'''

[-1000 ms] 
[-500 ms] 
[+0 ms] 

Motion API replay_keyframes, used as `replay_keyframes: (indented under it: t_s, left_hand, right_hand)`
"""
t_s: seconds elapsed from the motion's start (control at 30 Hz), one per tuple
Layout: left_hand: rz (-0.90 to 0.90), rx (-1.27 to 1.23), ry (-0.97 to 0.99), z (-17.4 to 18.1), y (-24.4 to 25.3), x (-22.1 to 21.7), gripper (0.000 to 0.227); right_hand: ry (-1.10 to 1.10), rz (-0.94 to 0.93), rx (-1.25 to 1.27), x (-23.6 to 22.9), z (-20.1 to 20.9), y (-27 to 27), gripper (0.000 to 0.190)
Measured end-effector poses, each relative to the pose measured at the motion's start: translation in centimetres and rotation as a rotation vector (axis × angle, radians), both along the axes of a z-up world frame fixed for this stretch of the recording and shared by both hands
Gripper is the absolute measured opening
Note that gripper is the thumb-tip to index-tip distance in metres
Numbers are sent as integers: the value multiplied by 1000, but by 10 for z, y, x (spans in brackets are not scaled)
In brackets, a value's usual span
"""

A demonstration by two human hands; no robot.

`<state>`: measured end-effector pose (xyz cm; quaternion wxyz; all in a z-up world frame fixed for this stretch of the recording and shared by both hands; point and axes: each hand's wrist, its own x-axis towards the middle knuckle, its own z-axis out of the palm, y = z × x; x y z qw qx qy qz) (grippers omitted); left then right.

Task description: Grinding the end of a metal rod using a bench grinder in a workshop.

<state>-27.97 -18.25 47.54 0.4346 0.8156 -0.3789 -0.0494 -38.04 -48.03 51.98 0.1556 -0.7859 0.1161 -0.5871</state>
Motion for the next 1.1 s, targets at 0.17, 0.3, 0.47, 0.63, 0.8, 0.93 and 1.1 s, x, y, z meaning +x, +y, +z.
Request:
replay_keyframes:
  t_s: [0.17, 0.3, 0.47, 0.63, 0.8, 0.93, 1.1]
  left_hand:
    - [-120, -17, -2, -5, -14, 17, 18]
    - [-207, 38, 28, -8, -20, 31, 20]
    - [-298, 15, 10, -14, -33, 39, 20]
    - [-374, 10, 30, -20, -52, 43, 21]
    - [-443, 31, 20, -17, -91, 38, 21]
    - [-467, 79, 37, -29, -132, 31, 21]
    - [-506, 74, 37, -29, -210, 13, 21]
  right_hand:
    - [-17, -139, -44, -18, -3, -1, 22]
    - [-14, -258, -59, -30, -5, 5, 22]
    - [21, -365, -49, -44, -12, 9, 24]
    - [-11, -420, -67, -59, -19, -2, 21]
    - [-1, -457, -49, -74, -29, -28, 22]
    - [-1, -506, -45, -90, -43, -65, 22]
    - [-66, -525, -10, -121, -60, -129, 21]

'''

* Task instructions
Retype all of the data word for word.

* Solution for this exercise
[-1000 ms] 
[-500 ms] 
[+0 ms] 

Motion API replay_keyframes, used as `replay_keyframes: (indented under it: t_s, left_hand, right_hand)`
"""
t_s: seconds elapsed from the motion's start (control at 30 Hz), one per tuple
Layout: left_hand: rz (-0.90 to 0.90), rx (-1.27 to 1.23), ry (-0.97 to 0.99), z (-17.4 to 18.1), y (-24.4 to 25.3), x (-22.1 to 21.7), gripper (0.000 to 0.227); right_hand: ry (-1.10 to 1.10), rz (-0.94 to 0.93), rx (-1.25 to 1.27), x (-23.6 to 22.9), z (-20.1 to 20.9), y (-27 to 27), gripper (0.000 to 0.190)
Measured end-effector poses, each relative to the pose measured at the motion's start: translation in centimetres and rotation as a rotation vector (axis × angle, radians), both along the axes of a z-up world frame fixed for this stretch of the recording and shared by both hands
Gripper is the absolute measured opening
Note that gripper is the thumb-tip to index-tip distance in metres
Numbers are sent as integers: the value multiplied by 1000, but by 10 for z, y, x (spans in brackets are not scaled)
In brackets, a value's usual span
"""

A demonstration by two human hands; no robot.

`<state>`: measured end-effector pose (xyz cm; quaternion wxyz; all in a z-up world frame fixed for this stretch of the recording and shared by both hands; point and axes: each hand's wrist, its own x-axis towards the middle knuckle, its own z-axis out of the palm, y = z × x; x y z qw qx qy qz) (grippers omitted); left then right.

Task description: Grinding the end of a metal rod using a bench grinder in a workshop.

<state>-27.97 -18.25 47.54 0.4346 0.8156 -0.3789 -0.0494 -38.04 -48.03 51.98 0.1556 -0.7859 0.1161 -0.5871</state>
Motion for the next 1.1 s, targets at 0.17, 0.3, 0.47, 0.63, 0.8, 0.93 and 1.1 s, x, y, z meaning +x, +y, +z.
Request:
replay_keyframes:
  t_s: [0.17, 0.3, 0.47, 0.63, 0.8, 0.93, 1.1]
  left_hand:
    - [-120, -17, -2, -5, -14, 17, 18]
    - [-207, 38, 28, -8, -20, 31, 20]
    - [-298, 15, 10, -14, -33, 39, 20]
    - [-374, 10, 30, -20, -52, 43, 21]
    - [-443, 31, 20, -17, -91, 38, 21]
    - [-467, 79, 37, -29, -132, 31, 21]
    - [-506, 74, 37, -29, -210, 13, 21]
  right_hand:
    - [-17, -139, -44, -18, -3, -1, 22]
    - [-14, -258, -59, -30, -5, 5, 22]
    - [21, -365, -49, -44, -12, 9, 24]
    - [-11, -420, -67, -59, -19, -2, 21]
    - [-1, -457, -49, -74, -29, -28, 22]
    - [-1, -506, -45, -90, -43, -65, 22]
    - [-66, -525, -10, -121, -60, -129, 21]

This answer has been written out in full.